Work request: Repeat verbatim, and only, the lines of the data below, beginning at the line that contains "Tag the person's" and stopping after the line that contains "Coordinates below refer".

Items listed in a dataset
----
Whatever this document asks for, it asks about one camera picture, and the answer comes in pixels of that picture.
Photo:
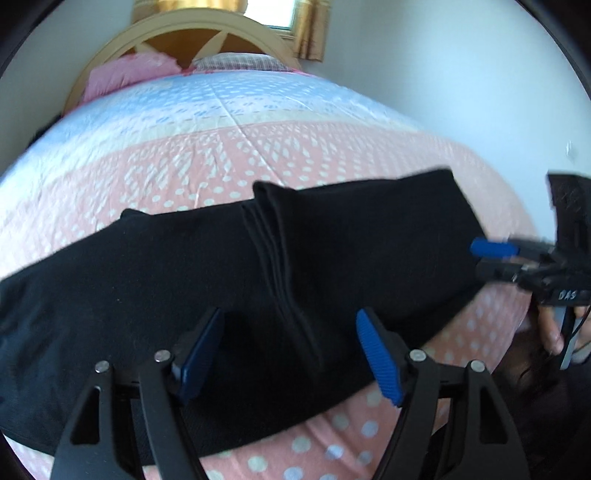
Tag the black pants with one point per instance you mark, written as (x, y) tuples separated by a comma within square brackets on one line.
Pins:
[(138, 286)]

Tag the narrow yellow curtain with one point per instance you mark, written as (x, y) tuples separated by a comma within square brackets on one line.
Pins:
[(314, 27)]

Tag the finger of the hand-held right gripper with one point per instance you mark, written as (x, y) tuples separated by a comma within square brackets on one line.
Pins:
[(494, 248), (501, 271)]

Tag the window behind headboard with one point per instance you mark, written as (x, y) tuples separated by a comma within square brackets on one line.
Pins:
[(270, 11)]

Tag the polka dot bed sheet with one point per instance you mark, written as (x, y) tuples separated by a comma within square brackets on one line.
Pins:
[(207, 138)]

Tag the striped pillow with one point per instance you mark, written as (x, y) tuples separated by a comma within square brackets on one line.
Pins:
[(240, 62)]

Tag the person's right hand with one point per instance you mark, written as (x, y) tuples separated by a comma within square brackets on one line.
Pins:
[(551, 330)]

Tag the wide yellow curtain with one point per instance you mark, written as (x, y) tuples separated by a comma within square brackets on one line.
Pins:
[(198, 4)]

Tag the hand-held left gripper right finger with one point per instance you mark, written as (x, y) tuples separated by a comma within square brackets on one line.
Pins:
[(378, 355)]

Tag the wooden bed headboard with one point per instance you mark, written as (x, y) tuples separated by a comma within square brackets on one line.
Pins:
[(184, 30)]

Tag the dark bag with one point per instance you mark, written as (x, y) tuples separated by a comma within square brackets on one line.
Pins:
[(46, 131)]

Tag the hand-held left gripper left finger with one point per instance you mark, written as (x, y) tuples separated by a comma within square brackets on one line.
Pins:
[(198, 357)]

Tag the pink pillow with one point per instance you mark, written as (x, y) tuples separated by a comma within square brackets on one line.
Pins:
[(124, 74)]

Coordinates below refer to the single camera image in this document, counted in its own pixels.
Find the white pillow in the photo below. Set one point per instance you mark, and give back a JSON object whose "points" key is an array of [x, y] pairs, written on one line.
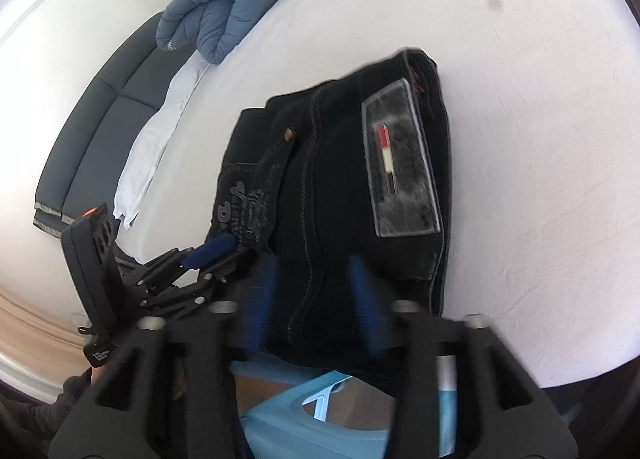
{"points": [[155, 139]]}

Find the grey padded headboard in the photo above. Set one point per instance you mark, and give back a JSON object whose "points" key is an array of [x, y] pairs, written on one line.
{"points": [[95, 139]]}

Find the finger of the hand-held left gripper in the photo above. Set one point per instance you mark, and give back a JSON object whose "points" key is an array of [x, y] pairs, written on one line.
{"points": [[190, 296], [210, 249]]}

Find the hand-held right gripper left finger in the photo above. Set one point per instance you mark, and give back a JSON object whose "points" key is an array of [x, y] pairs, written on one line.
{"points": [[260, 299]]}

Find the black denim pants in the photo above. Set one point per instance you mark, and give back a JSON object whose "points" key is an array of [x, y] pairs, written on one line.
{"points": [[330, 179]]}

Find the light blue plastic basket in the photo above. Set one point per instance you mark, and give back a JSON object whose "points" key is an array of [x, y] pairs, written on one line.
{"points": [[280, 419]]}

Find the bed with white sheet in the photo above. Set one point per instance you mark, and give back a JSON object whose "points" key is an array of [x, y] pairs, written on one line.
{"points": [[525, 114]]}

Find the person's left forearm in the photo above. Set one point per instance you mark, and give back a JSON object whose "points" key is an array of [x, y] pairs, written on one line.
{"points": [[45, 419]]}

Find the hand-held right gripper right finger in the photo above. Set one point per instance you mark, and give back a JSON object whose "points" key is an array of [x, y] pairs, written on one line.
{"points": [[365, 299]]}

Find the blue rolled duvet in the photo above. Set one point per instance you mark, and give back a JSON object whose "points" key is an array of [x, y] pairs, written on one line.
{"points": [[225, 4]]}

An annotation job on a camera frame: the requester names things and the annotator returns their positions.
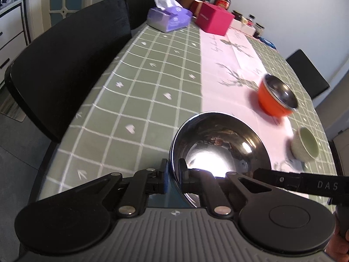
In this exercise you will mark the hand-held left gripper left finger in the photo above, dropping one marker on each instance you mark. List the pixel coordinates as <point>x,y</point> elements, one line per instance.
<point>164,177</point>

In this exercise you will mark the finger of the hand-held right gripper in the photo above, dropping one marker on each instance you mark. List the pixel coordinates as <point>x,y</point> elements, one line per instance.
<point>278,178</point>

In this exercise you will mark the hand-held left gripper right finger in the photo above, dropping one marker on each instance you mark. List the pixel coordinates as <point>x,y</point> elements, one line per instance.
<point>190,180</point>

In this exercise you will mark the green ceramic bowl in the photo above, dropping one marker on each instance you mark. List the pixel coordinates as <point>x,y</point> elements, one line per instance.
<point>306,144</point>

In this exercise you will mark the blue steel bowl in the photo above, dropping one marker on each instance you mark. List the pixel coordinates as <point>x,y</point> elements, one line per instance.
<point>212,136</point>

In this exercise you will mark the orange steel bowl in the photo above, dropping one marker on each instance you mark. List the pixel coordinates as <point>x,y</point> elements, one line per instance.
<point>268,103</point>

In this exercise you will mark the person's right hand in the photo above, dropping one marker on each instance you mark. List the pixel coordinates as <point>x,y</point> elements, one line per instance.
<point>342,248</point>

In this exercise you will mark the green checked tablecloth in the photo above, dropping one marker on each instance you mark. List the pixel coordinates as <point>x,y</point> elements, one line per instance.
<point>141,92</point>

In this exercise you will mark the black chair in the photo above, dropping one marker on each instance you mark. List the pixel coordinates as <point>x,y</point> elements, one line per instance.
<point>141,2</point>
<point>308,73</point>
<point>68,68</point>

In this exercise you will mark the white table runner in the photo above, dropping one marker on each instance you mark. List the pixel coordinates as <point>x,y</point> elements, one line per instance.
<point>226,68</point>

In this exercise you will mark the blue packet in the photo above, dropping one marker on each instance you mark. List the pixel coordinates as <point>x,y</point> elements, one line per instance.
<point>268,43</point>

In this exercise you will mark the tall dark glass jar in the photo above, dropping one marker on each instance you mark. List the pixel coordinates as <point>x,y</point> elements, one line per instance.
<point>259,30</point>

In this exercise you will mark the white box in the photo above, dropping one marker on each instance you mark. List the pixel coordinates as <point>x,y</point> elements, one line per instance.
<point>245,27</point>

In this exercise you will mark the purple tissue box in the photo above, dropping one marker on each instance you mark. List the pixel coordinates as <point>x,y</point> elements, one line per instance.
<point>169,19</point>

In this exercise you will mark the small ink bottle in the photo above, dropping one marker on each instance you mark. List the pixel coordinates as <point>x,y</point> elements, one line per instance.
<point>251,19</point>

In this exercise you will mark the pink box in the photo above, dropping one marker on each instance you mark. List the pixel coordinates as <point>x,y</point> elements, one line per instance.
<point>215,19</point>

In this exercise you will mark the short dark jar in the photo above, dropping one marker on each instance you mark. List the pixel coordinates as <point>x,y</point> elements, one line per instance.
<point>237,15</point>

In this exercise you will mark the striped floor mat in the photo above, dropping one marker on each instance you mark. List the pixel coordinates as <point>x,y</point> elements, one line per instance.
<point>12,106</point>

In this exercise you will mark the glass panel door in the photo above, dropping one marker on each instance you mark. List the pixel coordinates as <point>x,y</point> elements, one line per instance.
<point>62,2</point>

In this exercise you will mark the white drawer cabinet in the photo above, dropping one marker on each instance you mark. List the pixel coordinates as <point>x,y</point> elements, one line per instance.
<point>11,38</point>

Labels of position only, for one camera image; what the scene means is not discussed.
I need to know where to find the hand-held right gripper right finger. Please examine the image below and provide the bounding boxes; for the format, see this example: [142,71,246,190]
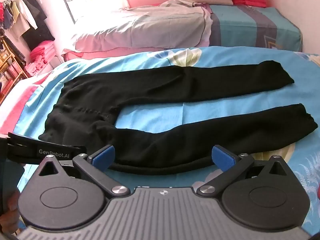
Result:
[196,145,288,197]

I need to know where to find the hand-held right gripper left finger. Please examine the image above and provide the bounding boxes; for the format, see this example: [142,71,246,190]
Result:
[37,145,132,197]

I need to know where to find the black pants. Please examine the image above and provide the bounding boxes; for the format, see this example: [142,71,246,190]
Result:
[38,60,317,172]

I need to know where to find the blue floral bed sheet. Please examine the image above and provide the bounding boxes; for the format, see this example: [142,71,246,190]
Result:
[0,45,320,233]

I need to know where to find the stack of pink towels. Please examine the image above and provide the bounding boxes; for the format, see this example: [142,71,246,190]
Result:
[25,40,56,77]

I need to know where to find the wooden shelf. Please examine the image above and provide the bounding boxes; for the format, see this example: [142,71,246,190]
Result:
[0,35,29,93]

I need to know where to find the grey pillow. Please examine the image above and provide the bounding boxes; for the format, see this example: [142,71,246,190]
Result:
[61,0,213,53]

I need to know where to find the striped blue bed sheet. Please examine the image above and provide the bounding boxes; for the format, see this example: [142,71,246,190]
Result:
[209,4,303,53]

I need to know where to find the hanging clothes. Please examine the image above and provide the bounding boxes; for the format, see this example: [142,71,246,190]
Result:
[0,0,55,52]

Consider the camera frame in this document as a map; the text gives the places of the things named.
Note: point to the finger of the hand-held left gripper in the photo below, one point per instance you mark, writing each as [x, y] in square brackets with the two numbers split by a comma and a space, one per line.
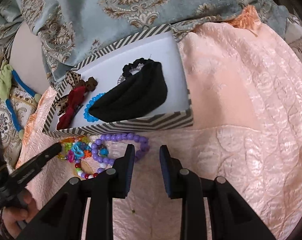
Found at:
[47, 155]

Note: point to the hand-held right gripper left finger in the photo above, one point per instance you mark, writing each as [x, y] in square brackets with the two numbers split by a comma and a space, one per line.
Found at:
[129, 166]

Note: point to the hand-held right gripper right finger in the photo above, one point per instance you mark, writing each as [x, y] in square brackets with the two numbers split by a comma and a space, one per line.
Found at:
[166, 171]

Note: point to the red bow hair clip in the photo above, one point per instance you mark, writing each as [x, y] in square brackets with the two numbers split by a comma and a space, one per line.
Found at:
[73, 100]

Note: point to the black fabric headband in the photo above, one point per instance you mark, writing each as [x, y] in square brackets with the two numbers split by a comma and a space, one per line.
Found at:
[136, 95]

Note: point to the leopard print bow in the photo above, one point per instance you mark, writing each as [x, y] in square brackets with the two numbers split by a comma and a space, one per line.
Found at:
[72, 78]

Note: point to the brown hair scrunchie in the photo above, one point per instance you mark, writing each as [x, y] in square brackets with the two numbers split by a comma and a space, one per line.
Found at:
[91, 82]

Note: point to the black scrunchie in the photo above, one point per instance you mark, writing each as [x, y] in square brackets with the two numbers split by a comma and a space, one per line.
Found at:
[127, 68]

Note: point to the chevron striped gift box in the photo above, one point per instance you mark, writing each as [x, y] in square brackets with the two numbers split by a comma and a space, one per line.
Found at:
[153, 50]

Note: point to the person's left hand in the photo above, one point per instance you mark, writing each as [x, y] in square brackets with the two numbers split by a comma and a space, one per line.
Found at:
[15, 217]

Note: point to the cream floral cushion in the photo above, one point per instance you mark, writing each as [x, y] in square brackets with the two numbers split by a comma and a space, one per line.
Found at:
[3, 130]

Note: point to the plain grey pillow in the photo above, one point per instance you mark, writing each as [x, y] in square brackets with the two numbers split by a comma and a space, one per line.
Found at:
[28, 55]

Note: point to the pink textured blanket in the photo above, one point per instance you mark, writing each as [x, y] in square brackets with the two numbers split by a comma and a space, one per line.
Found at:
[241, 92]

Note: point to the teal brocade cloth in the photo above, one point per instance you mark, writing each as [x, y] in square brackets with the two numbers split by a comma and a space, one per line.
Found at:
[91, 17]

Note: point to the cream floral cloth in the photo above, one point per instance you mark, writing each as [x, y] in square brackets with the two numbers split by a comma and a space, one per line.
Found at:
[301, 47]

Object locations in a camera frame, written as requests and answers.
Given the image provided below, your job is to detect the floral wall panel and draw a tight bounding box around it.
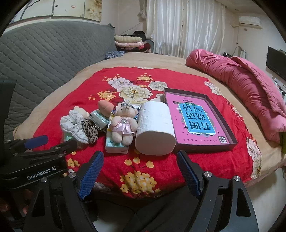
----
Task solution:
Tag the person's right hand with one point per instance you mark, written as (x, y) tuples separated by a comma within square brackets on one line.
Pins:
[(551, 330)]

Tag the wide yellow curtain with one point per instance you mark, written as (x, y) tuples separated by a comma within square brackets on one line.
Pins:
[(198, 4)]

Tag the hand-held left gripper right finger with one point per instance you mark, written as (x, y) tuples separated by a comma within square brackets on one line.
Pins:
[(378, 355)]

Tag the wooden bed headboard with one point per instance you mark, written as (x, y) tuples separated by a comma within square brackets on one line.
Pins:
[(184, 30)]

Tag the dark bag with one point per instance you mark, written as (x, y) tuples separated by a comma within square brackets on one line.
Pins:
[(46, 131)]

Tag the hand-held left gripper left finger with one point per instance you mark, written as (x, y) tuples separated by a comma within square brackets on one line.
Pins:
[(198, 357)]

Tag the pink pillow with one point per instance you mark, written as (x, y) tuples separated by a comma within square brackets on one line.
Pins:
[(124, 74)]

Coordinates below refer to the single camera image in this document, counted in its own pixels.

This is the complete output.